(Stored entries)
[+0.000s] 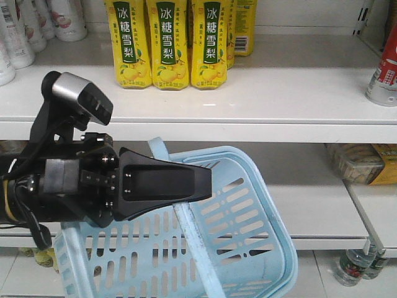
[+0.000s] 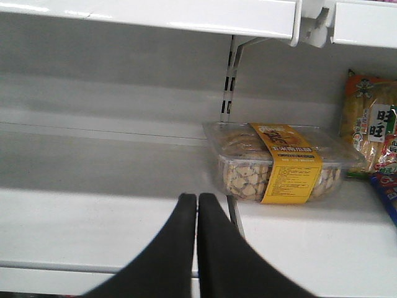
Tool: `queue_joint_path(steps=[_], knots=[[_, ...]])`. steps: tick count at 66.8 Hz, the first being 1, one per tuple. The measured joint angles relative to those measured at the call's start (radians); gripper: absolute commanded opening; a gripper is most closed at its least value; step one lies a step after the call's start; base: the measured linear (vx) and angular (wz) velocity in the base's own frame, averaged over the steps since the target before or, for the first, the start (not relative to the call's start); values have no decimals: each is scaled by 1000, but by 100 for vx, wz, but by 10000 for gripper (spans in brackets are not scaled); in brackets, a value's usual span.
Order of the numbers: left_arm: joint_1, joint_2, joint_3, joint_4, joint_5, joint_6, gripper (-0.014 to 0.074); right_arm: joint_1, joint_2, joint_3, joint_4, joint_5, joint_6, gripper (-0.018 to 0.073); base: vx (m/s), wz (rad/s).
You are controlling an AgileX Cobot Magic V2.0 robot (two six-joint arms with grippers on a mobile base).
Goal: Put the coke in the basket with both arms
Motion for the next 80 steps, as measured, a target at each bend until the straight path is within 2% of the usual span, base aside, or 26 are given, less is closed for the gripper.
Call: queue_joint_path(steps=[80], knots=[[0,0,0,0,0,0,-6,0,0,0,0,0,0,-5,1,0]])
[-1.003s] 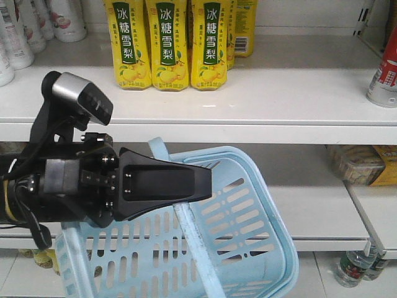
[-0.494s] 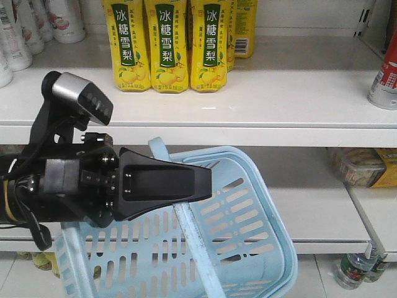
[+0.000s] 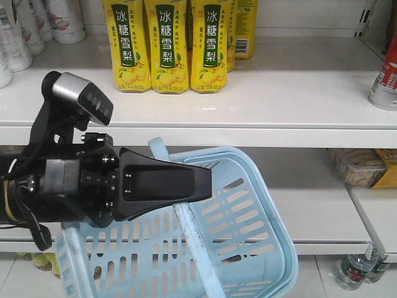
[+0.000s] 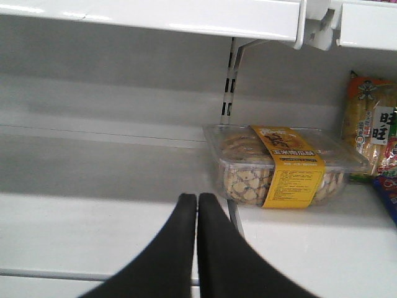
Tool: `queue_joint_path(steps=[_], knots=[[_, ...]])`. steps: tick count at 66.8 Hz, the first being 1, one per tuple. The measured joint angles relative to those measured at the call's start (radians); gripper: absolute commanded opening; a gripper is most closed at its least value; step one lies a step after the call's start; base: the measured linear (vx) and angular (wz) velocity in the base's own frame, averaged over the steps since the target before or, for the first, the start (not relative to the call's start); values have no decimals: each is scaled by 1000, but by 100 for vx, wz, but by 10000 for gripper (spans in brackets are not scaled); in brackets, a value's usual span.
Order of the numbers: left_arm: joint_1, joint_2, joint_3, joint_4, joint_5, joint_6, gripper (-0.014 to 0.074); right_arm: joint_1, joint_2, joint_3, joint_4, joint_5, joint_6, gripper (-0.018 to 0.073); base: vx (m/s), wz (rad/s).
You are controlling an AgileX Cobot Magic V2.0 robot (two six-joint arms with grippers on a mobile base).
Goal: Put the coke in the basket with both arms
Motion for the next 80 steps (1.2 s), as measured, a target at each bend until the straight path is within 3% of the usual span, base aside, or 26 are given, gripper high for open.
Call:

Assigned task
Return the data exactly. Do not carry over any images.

Answer box
[+0.000s] 
[+0.000s] 
Tool: `queue_joint_path(steps=[_], knots=[[_, ...]])`. steps: tick count at 66.8 Hz, the first being 1, one per tuple. The measured joint angles relative to those measured at the call's start (radians); gripper: absolute commanded opening; a gripper is most closed at its least value; step one lies a step after the call's start; base: the measured linear (vx) and angular (wz) velocity in the base's own frame, averaged over the steps since the target before or, for the first, the start (not relative to the call's start); values have no decimals: each is scaled by 1000, but by 100 for vx, wz, but by 10000 for gripper (spans in brackets are not scaled); in brackets, a value's usual span.
Order of the numbers: left_arm: joint_1, joint_2, joint_3, joint_4, joint_5, joint_6, gripper (-0.014 to 0.074); right_arm: joint_1, joint_2, joint_3, joint_4, joint_5, joint_6, gripper (-0.018 to 0.073); base: vx (m/s), wz (rad/s).
You are controlling an AgileX Cobot Magic V2.0 robot (two six-joint arms with grippers on a mobile base).
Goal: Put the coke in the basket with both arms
Motion for the next 80 steps, as measured, a target at each bend until the straight path is within 2% of the usual span, base aside, or 26 are given, less is closed for the gripper.
Call: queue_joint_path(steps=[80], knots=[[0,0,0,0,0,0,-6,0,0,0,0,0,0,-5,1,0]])
[-1.003s] 
[-0.494s] 
[+0.000s] 
[+0.000s] 
Tool: `queue_joint_path(steps=[_], knots=[[_, ...]])`. steps: tick count at 66.8 Hz, the first being 1, one per tuple. The measured joint angles relative to those measured at the call's start (radians); gripper: absolute commanded opening; a gripper is most closed at its least value; step one lies a step after the call's start; base: the measured linear (vx) and angular (wz) velocity in the base's own frame, averaged over the steps since the target before or, for the first, the start (not relative to the call's start); values have no decimals: each is scaled by 1000, but by 100 for vx, wz, but by 10000 for gripper (spans in brackets are not scaled); in brackets, a value's usual span.
Order of the numbers: left_arm: joint_1, joint_2, joint_3, joint_4, joint_5, joint_6, gripper (-0.014 to 0.074); right_arm: joint_1, joint_2, joint_3, joint_4, joint_5, joint_6, gripper (-0.018 to 0.073); base: vx (m/s), wz (rad/s).
You are controlling an AgileX Cobot Magic V2.0 robot (two six-joint arms with grippers on a mobile base).
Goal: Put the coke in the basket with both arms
Motion for the next 80 steps (1.2 s), as measured, a target at each bend until the straight path is within 3% of the usual span, base aside, or 26 are given, gripper high for open.
Call:

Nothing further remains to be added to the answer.